In addition to modelling and animation, Blender has a fully functional Video Sequence Editor as well as an advanced node-based editor that also manipulates a video stream. Compositing Nodes operate equally well on images or video streams, and can apply detailed image manipulation on the stream.
Operating at a higher conceptual level, and used later in the video production process, Blender's legacy Video Sequence Editor (VSE) operates on a set of entire strips at a time, as a chunk of footage. The many parts of Blender work together in typical work flow fashion:
- Model to construct the objects
- Assign Materials and introduce Lighting to color the objects
- Animate your objects to make them move
- Render layers of video using cameras
- Use Compositing nodes to:
- Enhance the images by adjusting colors, adding in-scene special effects
- Layer the images into a composite image sequence (strip)
- Assemble the video strips together to make a movie using the VSE.
The VSE within Blender is a complete video editing system that allows you to combine multiple video channels and add effects to them. Its functionality has been inside Blender since the beginning. Even though it has a limited number of operations, you can use these to create powerful video edits (especially when you combine it with the animation power of Blender!) Furthermore, it is extensible via a plugin system to perform an unlimited number of image manipulations.

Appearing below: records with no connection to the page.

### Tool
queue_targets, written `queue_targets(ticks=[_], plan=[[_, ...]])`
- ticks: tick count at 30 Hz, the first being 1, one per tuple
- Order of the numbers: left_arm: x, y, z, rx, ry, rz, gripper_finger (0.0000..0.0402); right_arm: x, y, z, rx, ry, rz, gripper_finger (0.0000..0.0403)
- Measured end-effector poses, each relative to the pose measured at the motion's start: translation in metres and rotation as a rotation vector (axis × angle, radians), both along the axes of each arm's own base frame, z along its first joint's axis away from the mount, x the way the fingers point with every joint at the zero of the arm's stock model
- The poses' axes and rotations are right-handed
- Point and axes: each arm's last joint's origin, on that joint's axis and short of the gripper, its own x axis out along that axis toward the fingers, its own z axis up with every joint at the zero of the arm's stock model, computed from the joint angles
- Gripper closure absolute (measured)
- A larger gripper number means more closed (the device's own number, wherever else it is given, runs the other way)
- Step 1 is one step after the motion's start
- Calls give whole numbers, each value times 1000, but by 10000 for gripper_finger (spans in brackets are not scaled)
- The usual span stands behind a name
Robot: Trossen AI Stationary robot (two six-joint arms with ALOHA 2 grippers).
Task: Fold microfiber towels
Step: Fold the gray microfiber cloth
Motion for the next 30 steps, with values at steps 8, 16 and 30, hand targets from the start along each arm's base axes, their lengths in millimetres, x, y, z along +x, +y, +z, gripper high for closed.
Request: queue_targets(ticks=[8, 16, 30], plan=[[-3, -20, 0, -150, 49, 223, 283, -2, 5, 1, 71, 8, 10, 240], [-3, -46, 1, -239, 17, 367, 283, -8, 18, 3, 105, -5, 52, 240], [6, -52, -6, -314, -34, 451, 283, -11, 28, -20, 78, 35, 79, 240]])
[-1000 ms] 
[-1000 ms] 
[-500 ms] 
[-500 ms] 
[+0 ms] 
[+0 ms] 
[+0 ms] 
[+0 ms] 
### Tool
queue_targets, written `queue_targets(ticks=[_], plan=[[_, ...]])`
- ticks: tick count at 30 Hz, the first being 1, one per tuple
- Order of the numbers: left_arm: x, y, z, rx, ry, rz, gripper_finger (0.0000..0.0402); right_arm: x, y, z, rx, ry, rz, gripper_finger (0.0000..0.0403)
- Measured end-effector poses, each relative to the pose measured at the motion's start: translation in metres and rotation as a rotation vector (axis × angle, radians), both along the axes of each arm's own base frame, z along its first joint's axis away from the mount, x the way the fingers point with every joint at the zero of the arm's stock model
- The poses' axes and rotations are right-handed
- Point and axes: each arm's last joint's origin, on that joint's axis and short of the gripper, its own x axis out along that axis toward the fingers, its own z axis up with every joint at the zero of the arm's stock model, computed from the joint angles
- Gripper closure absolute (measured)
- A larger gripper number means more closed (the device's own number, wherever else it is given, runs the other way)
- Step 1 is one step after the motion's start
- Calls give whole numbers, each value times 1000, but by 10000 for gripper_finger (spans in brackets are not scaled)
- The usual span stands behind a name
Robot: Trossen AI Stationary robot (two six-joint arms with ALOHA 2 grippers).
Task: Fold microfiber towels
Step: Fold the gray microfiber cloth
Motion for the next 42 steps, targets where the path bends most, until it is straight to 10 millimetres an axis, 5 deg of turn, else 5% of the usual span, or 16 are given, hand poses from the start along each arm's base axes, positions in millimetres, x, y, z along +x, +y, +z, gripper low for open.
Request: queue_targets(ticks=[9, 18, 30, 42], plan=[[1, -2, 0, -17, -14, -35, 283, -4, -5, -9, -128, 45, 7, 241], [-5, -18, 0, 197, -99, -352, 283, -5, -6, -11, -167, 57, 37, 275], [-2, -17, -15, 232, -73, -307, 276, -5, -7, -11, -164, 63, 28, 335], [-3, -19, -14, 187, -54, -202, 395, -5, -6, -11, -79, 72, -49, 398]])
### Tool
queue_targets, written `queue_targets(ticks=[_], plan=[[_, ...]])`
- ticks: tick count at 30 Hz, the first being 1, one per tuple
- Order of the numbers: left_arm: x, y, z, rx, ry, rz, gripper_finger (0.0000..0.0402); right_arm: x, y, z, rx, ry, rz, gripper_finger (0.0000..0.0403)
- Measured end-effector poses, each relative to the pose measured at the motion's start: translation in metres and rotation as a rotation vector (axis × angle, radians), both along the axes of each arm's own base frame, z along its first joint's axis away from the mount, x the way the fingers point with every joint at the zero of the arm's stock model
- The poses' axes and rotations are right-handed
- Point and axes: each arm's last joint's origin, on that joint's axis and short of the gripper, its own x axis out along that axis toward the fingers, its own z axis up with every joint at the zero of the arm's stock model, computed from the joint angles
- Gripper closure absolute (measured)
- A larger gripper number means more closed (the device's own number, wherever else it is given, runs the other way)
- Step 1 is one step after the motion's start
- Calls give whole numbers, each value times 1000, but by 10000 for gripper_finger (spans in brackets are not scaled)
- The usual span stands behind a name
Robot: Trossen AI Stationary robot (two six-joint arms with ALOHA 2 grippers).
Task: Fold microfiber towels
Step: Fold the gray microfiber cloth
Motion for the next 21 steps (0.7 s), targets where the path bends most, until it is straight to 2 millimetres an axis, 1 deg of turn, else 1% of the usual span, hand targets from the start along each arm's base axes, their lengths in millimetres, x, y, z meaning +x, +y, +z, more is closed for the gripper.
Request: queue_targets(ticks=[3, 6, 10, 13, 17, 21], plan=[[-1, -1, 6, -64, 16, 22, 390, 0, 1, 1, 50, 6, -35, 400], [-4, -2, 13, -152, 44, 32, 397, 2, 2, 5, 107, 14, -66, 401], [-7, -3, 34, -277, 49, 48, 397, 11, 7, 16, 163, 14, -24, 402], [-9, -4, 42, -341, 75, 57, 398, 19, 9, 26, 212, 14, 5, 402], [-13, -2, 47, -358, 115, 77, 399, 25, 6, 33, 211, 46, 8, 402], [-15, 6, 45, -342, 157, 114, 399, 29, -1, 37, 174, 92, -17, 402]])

Using the VSE, you load multiple video clips and lay them end-to-end (or in some cases, overlay them), inserting fades and transitions to link the end of one clip to the beginning of another. Finally, add an audio track so you can synchronize the timing of the video sequence to match it. The result of using the VSE is your finished movie.
Support for exporting an avi/quicktime movie using FFMPEG does work, currently (since 2.44) only within the Linux and Windows builds. With FFMPEG support, you are able to save the audio track with your video.